First Monday: Essence of Distributed Work: The Case of the Linux KernelNov 13, 2000, 21:51 (1 Talkback[s])
(Other stories by Lee Sproull, Jae Yun Moon)
"This paper provides a historical account of how the Linux operating system kernel was developed from three different perspectives. Each focuses on different critical factors in its success at the individual, group, and community levels. The technical and management decisions of Linus Torvalds the individual were critical in laying the groundwork for a collaborative software development project that has lasted almost a decade. The contributions of volunteer programmers distributed worldwide enabled the development of an operating system on the par with proprietary operating systems. The Linux electronic community was the organizing structure that coordinated the efforts of the individual programmers. The paper concludes by summarizing the factors important in the successful distributed development of the Linux kernel, and the implications for organizationally managed distributed work arrangements."
"Complex tasks plus a global economy have impelled the creation of many distributed engineering and development groups supported by information and communication technologies . Distributed groups range in duration from weeks to years; they range in size from fewer than ten people to more than a thousand; and they may have members located in two locations or many locations. Distributed engineering and development depends upon careful planning, coordination, and supervision. "Careful" does not necessarily imply micromanagement. Contributors who are geographically distant from one another inevitably operate under some degree of autonomy.
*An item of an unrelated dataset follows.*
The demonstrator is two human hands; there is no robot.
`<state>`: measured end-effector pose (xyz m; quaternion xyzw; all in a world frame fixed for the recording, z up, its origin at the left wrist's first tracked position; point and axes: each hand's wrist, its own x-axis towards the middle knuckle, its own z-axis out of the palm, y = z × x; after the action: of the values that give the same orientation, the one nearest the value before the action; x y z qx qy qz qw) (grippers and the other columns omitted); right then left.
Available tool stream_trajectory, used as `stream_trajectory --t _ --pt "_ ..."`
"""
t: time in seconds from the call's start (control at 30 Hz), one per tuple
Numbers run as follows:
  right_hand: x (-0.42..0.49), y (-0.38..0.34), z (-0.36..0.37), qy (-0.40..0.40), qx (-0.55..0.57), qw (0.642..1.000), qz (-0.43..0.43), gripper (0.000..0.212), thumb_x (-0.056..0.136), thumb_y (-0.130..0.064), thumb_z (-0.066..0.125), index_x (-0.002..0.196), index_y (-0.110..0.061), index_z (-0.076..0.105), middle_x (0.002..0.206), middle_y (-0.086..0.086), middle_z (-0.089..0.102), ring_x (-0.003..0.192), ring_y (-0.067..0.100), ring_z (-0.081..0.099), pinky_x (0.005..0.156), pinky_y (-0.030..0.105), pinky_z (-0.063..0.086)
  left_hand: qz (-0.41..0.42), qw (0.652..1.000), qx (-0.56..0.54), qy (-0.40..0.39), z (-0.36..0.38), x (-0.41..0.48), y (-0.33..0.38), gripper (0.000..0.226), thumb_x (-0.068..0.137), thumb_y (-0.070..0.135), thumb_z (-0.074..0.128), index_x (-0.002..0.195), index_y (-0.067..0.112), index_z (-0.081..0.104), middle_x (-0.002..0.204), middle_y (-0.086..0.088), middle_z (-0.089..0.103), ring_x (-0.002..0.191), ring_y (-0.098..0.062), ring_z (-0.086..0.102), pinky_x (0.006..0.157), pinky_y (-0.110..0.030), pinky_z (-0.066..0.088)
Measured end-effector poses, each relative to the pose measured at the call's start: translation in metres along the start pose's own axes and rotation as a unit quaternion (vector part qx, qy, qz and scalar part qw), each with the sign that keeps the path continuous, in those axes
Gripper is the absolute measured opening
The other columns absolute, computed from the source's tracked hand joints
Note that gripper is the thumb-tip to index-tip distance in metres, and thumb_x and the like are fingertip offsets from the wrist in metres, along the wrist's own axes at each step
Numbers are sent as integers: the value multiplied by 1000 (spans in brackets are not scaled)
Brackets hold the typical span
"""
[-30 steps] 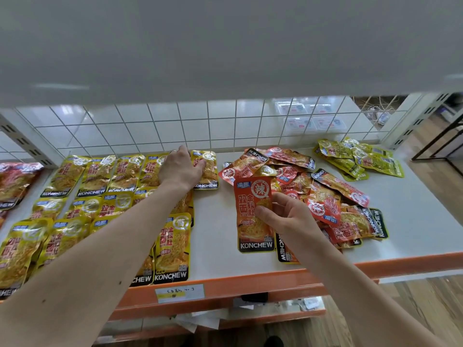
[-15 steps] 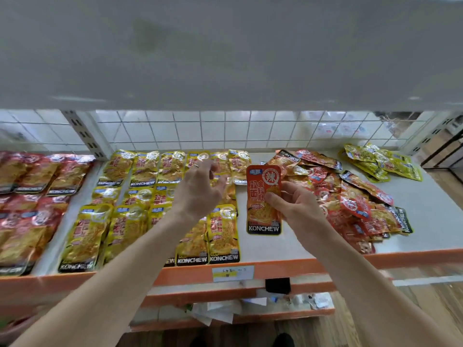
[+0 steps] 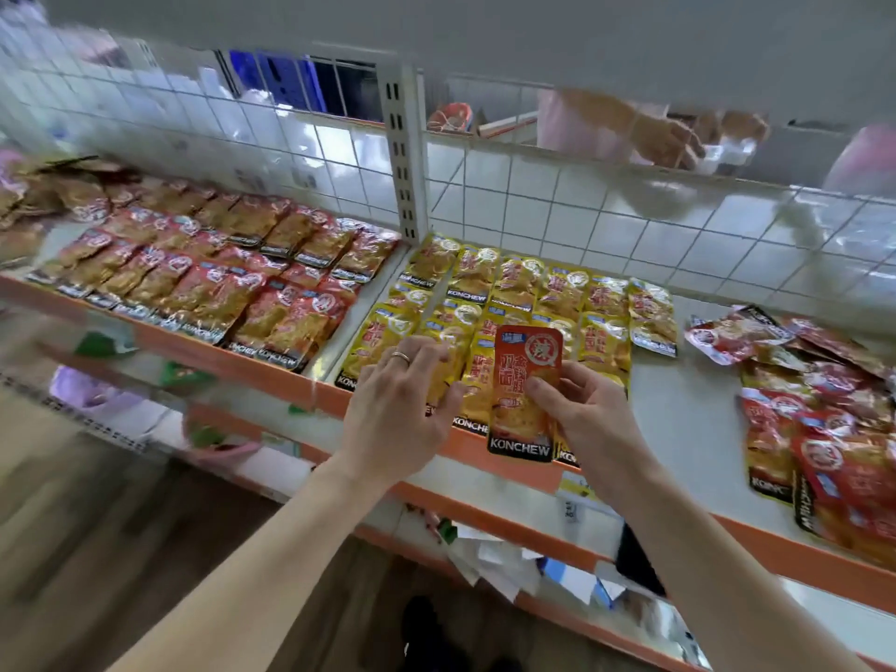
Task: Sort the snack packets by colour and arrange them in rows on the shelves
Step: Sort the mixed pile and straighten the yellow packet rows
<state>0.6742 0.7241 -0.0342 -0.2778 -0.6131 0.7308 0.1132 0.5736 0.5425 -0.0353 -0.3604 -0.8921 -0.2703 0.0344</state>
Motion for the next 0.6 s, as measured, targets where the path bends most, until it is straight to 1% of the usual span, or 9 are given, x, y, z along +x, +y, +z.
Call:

The management challenge is to insure that members of geographically distributed engineering and development teams stay focused on shared goals, schedules, and quality. This challenge grows as the number of employees and sites increases. There have been some notable successes in large-scale distributed engineering and development. For example, the Boeing 777 marshaled 4,500 engineers working on three continents (Committee on Advanced Engineering Environments, 1999). But successful large-scale distributed engineering and development projects are rare."
"That, in part, explains the business and media fascination with Linux. Linux is a PC-based operating system (OS) that has been produced through a software development effort consisting of more than 3,000 developers and countless other contributors distributed over 90 countries on five continents. It is difficult to provide a precise estimate of the number of programmers who have contributed to Linux. Published estimates range from several hundred to more than 40,000 (Shankland, 1998; Raymond, 1999). In its first three and a half years of development (November 1991 to July 1995) more than 15,000 people submitted code or comments to the three main Linux related newsgroups and mailing lists. In the next three and a half years, thousands continued to contribute code and hundreds of thousands of people joined electronic discussions about Linux philosophy, applications, competitors, business models, and so forth. In this paper we focus narrowly on people actually writing code for the operating system kernel."